## Aim of the task
Report how many lines below contain the word "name", giving the number and no other words.

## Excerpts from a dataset

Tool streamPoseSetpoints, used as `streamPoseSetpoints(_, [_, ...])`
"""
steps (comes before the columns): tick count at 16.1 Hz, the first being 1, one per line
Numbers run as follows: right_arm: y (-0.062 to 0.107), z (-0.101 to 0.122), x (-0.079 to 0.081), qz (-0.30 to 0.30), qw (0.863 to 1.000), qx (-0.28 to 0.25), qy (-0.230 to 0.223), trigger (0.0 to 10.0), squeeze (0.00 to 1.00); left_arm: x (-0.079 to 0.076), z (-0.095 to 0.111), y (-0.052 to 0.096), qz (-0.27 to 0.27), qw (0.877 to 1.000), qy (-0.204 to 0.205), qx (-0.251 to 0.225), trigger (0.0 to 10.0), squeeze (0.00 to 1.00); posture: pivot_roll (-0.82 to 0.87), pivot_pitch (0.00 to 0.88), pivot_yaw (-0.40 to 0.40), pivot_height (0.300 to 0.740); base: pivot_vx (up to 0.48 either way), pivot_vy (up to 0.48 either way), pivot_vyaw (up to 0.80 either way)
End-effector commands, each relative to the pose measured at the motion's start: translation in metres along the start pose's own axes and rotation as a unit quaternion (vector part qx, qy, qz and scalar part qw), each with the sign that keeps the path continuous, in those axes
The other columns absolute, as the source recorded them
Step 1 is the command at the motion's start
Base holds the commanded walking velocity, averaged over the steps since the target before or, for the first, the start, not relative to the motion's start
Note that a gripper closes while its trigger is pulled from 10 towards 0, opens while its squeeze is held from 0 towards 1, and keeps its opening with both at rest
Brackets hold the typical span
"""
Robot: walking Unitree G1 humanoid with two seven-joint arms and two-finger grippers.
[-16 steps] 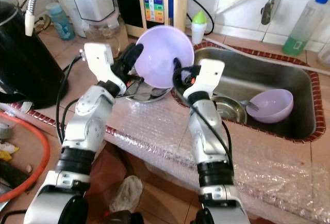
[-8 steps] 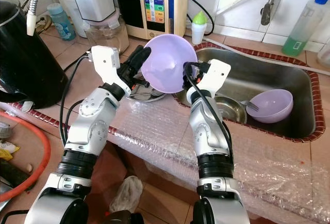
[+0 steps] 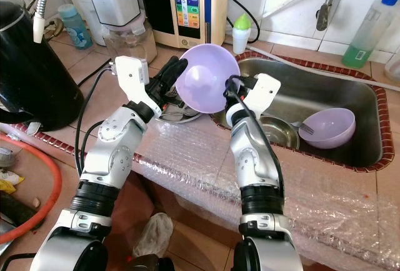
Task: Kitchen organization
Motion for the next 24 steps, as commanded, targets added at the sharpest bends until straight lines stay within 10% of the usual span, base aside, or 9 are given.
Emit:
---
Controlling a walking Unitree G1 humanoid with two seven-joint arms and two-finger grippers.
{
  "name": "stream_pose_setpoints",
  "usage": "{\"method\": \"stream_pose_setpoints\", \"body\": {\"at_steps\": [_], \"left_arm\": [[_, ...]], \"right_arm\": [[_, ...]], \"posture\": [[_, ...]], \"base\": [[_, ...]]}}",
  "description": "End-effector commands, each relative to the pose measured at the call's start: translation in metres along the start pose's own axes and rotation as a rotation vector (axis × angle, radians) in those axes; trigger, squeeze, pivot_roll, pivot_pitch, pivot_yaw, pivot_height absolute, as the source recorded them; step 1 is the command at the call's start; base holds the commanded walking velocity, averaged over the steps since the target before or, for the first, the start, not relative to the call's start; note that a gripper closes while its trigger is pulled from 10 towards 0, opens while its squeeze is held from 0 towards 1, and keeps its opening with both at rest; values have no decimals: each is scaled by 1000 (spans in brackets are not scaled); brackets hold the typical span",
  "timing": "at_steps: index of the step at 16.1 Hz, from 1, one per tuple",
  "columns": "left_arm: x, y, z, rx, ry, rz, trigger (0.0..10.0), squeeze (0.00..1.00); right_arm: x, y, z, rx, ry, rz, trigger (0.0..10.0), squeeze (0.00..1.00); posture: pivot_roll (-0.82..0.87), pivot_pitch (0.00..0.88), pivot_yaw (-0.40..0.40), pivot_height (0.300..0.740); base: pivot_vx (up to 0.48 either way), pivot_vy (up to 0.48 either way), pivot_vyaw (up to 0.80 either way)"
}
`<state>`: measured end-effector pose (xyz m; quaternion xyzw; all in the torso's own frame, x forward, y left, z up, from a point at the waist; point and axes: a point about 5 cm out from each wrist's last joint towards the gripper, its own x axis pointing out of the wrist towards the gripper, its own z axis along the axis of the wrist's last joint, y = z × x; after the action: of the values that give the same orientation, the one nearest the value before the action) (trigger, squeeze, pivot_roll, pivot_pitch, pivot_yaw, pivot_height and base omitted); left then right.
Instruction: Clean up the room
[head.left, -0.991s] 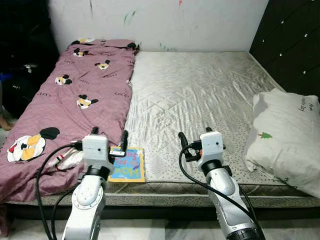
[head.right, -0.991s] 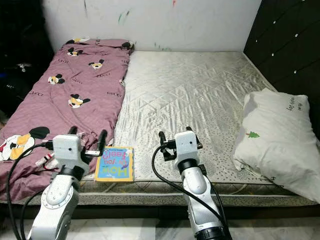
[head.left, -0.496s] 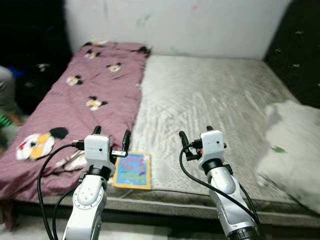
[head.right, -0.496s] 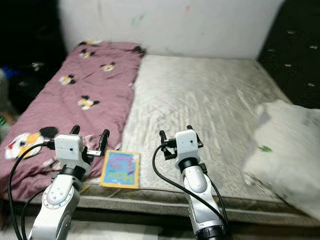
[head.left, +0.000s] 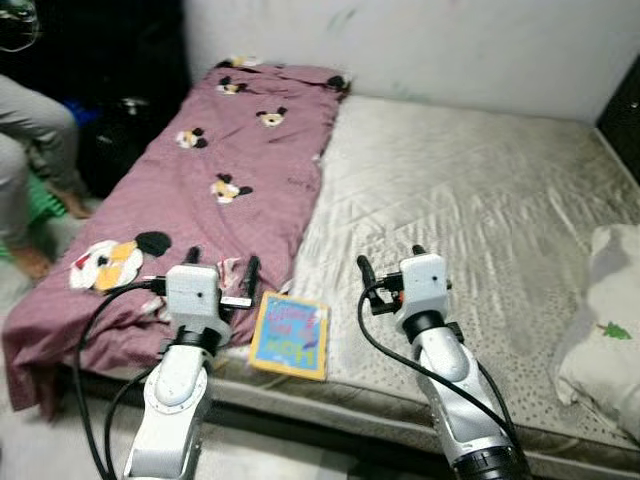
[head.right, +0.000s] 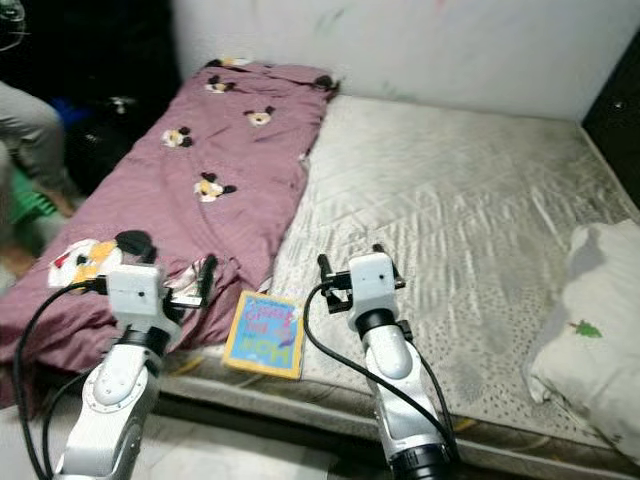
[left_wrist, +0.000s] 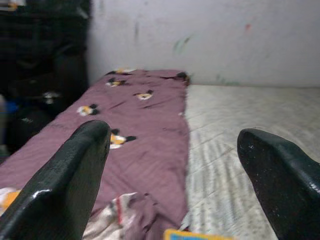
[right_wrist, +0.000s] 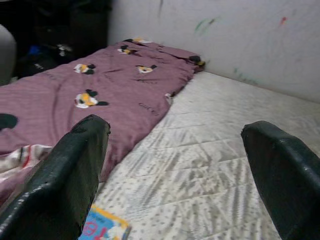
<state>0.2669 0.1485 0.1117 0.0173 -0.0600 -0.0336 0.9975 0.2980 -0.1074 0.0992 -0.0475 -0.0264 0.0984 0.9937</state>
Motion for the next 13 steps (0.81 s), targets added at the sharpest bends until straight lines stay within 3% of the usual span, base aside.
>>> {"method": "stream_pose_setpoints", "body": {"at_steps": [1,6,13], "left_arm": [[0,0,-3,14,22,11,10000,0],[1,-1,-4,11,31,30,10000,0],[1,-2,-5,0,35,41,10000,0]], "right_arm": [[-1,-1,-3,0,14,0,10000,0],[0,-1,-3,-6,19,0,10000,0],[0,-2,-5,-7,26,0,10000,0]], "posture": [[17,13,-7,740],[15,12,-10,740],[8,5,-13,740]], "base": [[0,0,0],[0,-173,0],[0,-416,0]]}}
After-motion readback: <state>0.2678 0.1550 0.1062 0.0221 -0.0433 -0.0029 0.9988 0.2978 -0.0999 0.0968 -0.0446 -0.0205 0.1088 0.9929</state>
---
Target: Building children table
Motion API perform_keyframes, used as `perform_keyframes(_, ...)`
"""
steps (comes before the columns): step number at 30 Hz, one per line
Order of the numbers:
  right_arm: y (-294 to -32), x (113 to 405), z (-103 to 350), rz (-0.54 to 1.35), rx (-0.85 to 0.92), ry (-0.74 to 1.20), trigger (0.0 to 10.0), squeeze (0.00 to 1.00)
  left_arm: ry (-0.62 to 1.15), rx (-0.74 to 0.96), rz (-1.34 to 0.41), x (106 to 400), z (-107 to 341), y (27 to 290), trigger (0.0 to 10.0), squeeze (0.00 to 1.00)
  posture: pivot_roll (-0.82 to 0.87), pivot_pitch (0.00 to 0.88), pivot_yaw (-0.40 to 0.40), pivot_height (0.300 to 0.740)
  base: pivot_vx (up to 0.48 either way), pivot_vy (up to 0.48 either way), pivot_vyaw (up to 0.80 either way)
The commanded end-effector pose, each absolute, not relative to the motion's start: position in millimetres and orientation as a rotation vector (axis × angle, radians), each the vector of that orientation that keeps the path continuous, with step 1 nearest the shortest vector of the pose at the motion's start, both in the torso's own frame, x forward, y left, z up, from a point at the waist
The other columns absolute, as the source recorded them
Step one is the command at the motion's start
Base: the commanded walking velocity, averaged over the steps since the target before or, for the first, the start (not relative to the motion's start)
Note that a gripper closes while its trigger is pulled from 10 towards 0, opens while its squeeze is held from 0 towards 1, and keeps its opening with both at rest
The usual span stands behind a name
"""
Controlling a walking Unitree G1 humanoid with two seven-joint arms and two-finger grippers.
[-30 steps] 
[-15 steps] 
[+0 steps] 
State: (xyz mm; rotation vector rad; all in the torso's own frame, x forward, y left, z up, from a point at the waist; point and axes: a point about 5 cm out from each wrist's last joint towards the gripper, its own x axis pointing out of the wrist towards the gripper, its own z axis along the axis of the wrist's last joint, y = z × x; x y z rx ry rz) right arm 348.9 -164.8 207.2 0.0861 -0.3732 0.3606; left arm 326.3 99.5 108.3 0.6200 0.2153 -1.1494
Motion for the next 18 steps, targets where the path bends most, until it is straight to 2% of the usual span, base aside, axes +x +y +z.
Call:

## Solution for this exercise
2